What the exercise asks
Can you return the records below exactly as they stand, but only from the first line through the one with "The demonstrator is"?

Dataset entries

::::

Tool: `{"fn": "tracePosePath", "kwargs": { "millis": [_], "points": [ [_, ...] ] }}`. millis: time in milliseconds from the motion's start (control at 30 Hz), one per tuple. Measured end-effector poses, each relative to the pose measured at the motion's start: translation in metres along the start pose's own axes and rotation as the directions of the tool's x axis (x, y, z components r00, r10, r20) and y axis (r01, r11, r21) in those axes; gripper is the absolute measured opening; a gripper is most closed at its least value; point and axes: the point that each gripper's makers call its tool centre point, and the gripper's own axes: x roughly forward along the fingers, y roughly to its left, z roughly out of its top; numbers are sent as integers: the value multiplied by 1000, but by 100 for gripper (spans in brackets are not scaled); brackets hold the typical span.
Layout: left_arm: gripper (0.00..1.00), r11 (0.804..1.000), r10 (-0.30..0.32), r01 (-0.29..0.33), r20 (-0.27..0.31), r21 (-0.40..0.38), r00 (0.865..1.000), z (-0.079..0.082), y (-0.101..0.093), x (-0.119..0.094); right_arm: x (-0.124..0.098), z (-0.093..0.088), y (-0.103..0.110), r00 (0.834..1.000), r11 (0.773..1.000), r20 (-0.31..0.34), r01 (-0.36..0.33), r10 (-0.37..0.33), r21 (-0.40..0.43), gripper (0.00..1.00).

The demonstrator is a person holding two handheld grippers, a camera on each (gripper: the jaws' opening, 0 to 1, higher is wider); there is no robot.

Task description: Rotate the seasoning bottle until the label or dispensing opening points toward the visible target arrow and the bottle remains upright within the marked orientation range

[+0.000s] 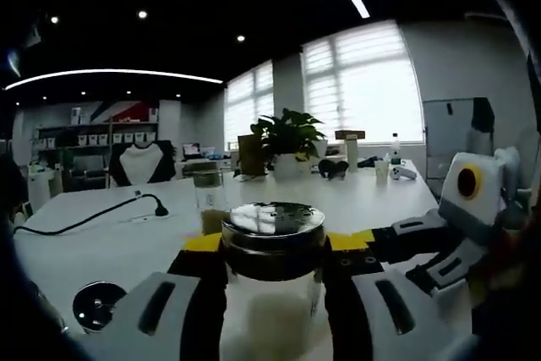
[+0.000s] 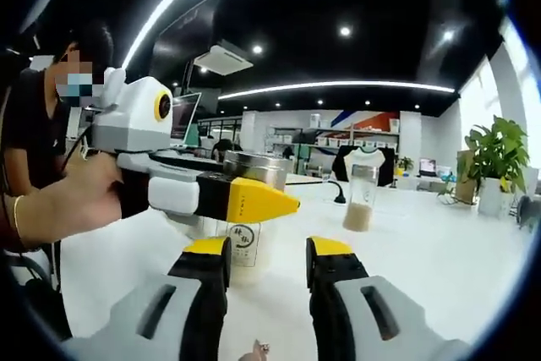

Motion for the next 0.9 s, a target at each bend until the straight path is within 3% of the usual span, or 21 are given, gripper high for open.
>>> {"fn": "tracePosePath", "kwargs": {
  "millis": [167, 367, 900],
  "points": [
    [47, 1000, -2, 3, -15, 16, 1000, 0, -2, -2, 1, 0, -1, 1000, 1000, 0, 1, -1, 1, 34],
    [49, 989, -12, 21, -62, 146, 998, 1, -4, -3, -1, -2, -1, 1000, 1000, -4, 2, -2, 3, 34],
    [46, 984, 13, 0, -74, 179, 997, 4, 3, -15, -6, -3, -8, 1000, 1000, -6, 15, -15, 8, 34]
  ]
}}
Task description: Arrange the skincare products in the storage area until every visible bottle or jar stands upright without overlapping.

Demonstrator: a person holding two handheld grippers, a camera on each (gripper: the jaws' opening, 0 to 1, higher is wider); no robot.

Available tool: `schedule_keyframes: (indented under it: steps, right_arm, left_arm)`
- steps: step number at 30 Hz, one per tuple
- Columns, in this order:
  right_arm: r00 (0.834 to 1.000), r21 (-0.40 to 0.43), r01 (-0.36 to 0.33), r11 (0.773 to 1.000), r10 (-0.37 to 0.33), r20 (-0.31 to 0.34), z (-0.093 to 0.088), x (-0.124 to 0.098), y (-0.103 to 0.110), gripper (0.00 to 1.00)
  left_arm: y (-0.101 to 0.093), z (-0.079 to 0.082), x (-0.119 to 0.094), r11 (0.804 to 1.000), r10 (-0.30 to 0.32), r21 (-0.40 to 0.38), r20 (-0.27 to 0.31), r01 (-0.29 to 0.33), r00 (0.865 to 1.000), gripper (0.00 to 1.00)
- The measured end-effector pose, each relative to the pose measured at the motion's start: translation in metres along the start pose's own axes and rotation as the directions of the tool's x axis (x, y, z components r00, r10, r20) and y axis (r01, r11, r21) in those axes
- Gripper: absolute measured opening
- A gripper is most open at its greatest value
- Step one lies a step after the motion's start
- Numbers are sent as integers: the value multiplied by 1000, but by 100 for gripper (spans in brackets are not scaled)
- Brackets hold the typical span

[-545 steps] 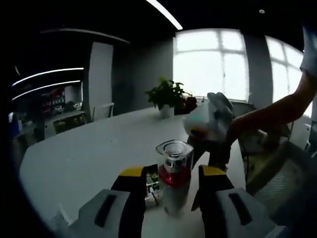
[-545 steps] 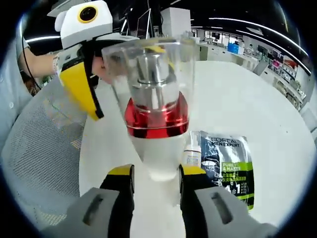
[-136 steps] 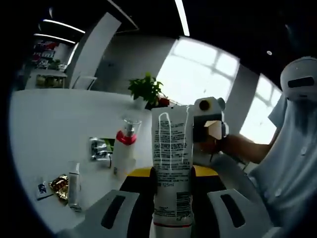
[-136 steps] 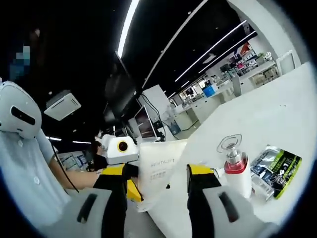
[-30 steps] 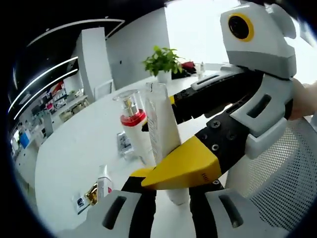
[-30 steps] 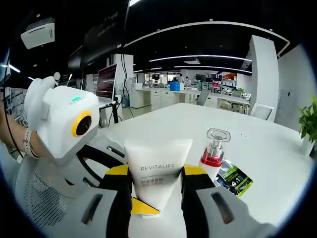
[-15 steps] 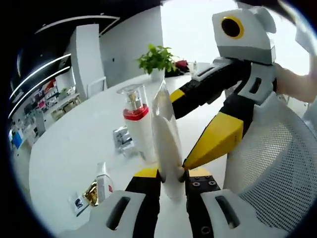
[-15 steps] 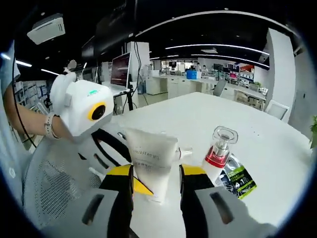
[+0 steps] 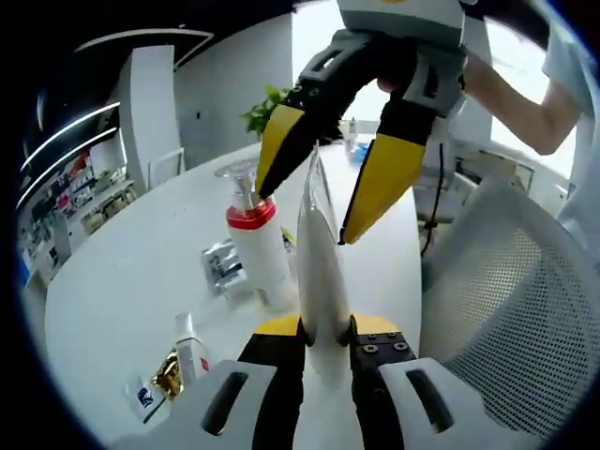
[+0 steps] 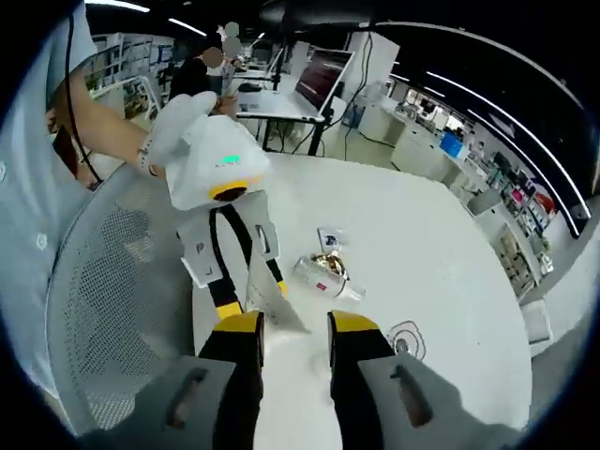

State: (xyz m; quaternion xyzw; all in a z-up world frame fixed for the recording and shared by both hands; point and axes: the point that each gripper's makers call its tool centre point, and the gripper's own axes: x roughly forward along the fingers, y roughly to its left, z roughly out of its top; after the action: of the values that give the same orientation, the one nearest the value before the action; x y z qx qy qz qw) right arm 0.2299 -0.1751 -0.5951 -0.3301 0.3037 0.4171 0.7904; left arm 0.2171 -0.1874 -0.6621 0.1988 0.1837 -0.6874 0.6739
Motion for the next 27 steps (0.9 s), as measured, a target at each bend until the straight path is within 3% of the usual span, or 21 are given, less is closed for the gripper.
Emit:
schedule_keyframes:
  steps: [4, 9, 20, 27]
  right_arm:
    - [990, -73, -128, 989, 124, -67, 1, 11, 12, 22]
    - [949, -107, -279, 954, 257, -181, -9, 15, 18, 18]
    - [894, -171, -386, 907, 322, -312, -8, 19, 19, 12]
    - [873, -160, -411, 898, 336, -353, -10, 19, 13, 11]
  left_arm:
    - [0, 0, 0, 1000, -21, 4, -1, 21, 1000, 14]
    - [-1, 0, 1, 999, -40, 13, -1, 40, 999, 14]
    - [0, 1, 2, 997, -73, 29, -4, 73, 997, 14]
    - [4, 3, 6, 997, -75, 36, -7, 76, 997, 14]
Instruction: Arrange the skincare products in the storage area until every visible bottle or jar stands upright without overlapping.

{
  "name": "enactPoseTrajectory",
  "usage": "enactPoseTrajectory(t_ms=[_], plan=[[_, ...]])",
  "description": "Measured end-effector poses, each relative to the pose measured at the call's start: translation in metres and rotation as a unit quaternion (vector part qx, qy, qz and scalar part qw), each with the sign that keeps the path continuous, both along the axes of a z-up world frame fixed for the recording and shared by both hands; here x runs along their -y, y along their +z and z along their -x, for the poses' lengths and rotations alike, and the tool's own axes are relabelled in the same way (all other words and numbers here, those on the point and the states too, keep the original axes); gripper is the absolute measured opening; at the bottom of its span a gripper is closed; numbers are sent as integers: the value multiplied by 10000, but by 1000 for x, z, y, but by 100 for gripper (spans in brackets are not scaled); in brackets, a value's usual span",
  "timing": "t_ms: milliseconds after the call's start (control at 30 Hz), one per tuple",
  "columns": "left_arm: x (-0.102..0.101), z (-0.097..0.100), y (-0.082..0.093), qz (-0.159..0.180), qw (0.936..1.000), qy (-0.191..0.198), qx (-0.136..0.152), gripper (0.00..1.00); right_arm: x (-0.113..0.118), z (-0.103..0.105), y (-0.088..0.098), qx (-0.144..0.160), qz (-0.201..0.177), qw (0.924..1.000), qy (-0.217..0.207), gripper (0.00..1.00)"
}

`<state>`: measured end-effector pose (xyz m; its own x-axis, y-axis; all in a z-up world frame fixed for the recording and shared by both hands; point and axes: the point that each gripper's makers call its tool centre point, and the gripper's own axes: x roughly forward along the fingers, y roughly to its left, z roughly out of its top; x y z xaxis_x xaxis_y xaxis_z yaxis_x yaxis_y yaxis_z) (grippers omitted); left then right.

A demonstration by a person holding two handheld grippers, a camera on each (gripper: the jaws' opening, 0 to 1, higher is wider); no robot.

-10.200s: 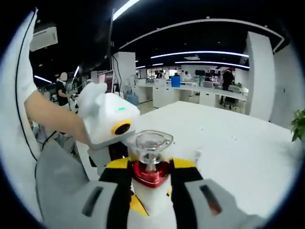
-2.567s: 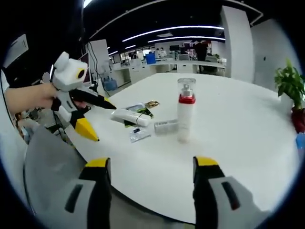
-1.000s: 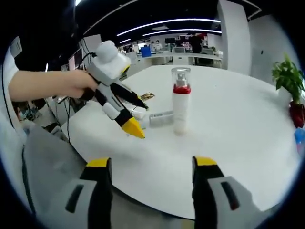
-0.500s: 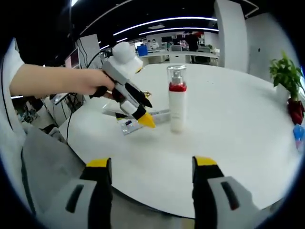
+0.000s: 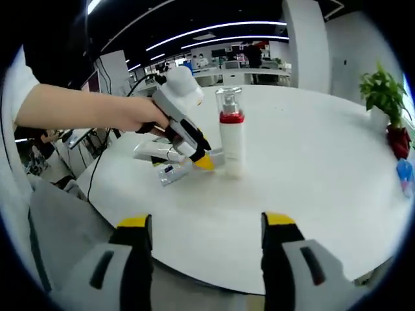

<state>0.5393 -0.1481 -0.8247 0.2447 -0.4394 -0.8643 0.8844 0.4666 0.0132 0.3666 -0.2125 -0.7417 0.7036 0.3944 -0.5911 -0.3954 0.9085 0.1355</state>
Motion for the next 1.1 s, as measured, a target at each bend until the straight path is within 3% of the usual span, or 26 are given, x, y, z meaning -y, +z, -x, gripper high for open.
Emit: enactPoseTrajectory(t_ms=[333, 633, 1100], plan=[[9, -11, -3, 9, 9998, 100, -174, 28, 1, 0, -1, -43, -9, 10000, -47, 68], [8, -14, 0, 31, 9997, 210, -143, 18, 1, 0, -2, -56, 2, 10000, -35, 68], [6, -7, 15, 344, 9987, 358, -124, 17, 0, 0, -2, -43, 28, 10000, -6, 67]])
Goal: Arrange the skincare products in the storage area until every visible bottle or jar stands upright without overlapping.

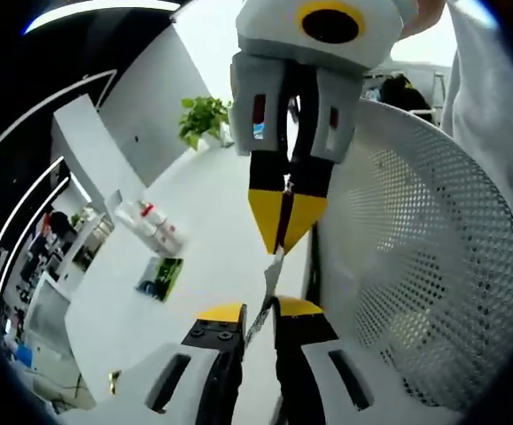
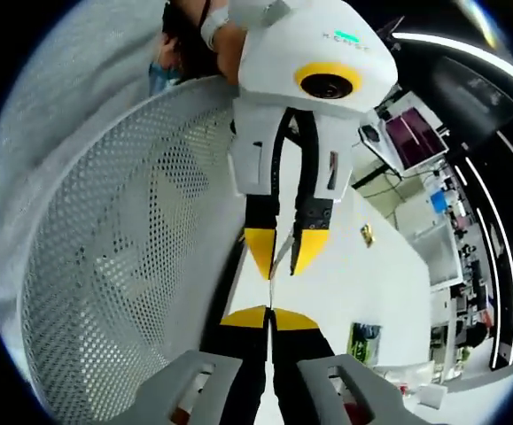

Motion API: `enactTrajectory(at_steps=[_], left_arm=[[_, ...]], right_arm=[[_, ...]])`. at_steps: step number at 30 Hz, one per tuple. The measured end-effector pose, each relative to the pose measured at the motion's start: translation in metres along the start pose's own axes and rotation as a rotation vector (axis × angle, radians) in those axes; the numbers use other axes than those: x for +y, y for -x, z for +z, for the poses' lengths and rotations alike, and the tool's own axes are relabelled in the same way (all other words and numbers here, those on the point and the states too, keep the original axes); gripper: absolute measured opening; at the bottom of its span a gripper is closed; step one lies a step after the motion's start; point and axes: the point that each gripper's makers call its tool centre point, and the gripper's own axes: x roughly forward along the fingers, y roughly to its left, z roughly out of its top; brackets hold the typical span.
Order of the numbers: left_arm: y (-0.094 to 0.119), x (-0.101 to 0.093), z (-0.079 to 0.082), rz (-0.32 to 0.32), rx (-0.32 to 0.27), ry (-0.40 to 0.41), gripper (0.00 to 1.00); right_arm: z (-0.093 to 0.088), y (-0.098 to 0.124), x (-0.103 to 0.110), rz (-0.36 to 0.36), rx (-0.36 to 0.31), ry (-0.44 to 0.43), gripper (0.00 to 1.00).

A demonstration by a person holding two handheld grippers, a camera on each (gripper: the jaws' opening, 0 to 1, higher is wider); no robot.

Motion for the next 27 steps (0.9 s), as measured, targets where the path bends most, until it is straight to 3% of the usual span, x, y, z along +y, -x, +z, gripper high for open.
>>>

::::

Finished task
Tool: `{"fn": "tracePosePath", "kwargs": { "millis": [_], "points": [ [_, ...] ] }}`. millis: time in milliseconds from the motion's start (control at 30 Hz), one per tuple. Measured end-effector poses, each relative to the pose measured at the motion's start: translation in metres along the start pose's own axes and rotation as the directions of the tool's x axis (x, y, z components r00, r10, r20) and y axis (r01, r11, r21) in those axes; gripper is the absolute measured opening; a gripper is most closed at its least value; point and axes: the point that each gripper's makers call its tool centre point, and the gripper's own axes: x roughly forward along the fingers, y roughly to its left, z roughly out of its top; numbers are sent as integers: the value multiplied by 1000, but by 100 for gripper (spans in brackets are not scaled); brackets hold the typical span.
Layout: left_arm: gripper (0.00..1.00), r11 (0.804..1.000), r10 (-0.30..0.32), r01 (-0.29..0.33), r20 (-0.27..0.31), r21 (-0.40..0.38), r00 (0.865..1.000), z (-0.079..0.082), y (-0.101..0.093), x (-0.119..0.094); right_arm: x (-0.124..0.098), z (-0.093..0.088), y (-0.103..0.110), r00 (0.834..1.000), r11 (0.773..1.000), r20 (-0.31..0.34), r01 (-0.36..0.33), r10 (-0.37..0.33), r21 (-0.40..0.43), gripper (0.00..1.00).

The demonstrator is a person holding two handheld grippers, a camera on each (gripper: the jaws' opening, 0 to 1, higher is wider); there is no robot.

Nothing remains to be added to the answer.